**What needs to be done**
Every line from the one with "the blue and" through the final line of the entries below should be returned exactly; leave out all other lines.

── Materials provided

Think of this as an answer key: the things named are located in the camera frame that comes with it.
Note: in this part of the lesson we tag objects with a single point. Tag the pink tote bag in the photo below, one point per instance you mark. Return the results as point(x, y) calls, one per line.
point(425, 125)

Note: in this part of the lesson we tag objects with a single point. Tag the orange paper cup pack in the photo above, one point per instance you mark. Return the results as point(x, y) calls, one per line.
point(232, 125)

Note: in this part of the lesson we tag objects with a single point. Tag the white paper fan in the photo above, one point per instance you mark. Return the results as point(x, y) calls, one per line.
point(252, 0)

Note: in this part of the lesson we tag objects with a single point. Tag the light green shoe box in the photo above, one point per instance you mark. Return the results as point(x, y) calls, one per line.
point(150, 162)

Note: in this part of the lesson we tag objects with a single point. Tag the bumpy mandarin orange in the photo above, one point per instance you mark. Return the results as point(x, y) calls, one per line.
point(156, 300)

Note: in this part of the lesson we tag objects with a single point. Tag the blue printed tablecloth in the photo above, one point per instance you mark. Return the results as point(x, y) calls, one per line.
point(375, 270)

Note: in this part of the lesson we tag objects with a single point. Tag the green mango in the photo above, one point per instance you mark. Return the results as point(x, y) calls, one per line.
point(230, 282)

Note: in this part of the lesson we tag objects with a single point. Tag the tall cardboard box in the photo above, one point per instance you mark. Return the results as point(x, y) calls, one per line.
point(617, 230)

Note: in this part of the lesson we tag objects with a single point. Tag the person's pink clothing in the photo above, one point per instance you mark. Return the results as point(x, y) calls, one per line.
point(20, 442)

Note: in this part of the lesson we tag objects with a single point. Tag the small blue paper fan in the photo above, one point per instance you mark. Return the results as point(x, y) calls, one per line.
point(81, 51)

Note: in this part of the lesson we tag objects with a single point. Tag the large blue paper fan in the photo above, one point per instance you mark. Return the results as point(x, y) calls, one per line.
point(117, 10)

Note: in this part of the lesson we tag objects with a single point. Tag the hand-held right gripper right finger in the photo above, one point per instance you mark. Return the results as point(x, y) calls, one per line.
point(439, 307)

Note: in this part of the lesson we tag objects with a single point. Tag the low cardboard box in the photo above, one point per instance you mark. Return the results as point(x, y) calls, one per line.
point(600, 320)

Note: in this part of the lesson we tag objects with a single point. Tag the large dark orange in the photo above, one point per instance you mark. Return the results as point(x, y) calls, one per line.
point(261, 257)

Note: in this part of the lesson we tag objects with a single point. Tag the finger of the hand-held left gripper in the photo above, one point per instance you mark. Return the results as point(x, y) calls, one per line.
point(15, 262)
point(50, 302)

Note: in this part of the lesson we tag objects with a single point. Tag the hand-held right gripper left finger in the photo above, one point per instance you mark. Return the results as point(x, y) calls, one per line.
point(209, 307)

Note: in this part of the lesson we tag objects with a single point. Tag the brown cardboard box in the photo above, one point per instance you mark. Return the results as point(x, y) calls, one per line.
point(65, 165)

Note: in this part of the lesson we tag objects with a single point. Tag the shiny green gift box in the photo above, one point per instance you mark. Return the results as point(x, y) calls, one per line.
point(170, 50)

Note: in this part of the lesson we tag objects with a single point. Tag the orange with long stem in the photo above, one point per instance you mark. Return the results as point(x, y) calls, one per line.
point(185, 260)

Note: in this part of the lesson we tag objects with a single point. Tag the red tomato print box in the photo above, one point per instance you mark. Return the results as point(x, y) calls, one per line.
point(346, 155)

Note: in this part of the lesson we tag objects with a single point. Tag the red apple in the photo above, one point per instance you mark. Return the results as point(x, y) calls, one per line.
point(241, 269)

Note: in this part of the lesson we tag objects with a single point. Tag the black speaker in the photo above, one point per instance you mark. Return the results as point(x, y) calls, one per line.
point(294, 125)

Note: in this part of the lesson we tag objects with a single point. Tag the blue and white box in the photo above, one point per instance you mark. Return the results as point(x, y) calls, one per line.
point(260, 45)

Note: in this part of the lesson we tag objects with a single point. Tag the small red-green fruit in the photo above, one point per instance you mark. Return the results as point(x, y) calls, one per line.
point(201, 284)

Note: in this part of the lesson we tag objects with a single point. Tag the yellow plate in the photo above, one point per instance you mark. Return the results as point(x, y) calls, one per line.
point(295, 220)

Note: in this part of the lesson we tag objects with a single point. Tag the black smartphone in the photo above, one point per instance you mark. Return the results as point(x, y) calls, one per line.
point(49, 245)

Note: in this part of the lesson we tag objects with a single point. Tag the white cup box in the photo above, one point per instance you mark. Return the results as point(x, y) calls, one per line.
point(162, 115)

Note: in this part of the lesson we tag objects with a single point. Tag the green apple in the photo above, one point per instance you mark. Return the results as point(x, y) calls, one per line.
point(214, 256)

────

**Solution**
Note: in this part of the lesson we tag objects with a single point. Tag the blue and white box in the photo above, one point per instance you mark. Return the results as point(x, y) calls, one per line.
point(260, 45)

Note: in this part of the lesson we tag objects with a single point. Tag the small red-green fruit in the photo above, one point per instance you mark. Return the results as point(x, y) calls, one per line.
point(201, 284)

Note: in this part of the lesson we tag objects with a single point. Tag the yellow plate in the photo above, one point per instance you mark. Return the results as point(x, y) calls, one per line.
point(295, 220)

Note: in this part of the lesson we tag objects with a single point. Tag the black smartphone in the photo above, one point per instance you mark. Return the results as point(x, y) calls, one per line.
point(49, 245)

Note: in this part of the lesson we tag objects with a single point. Tag the white cup box in the photo above, one point per instance you mark. Return the results as point(x, y) calls, one per line.
point(162, 115)

Note: in this part of the lesson we tag objects with a single point. Tag the green apple in the photo above, one point per instance you mark. Return the results as point(x, y) calls, one per line.
point(214, 256)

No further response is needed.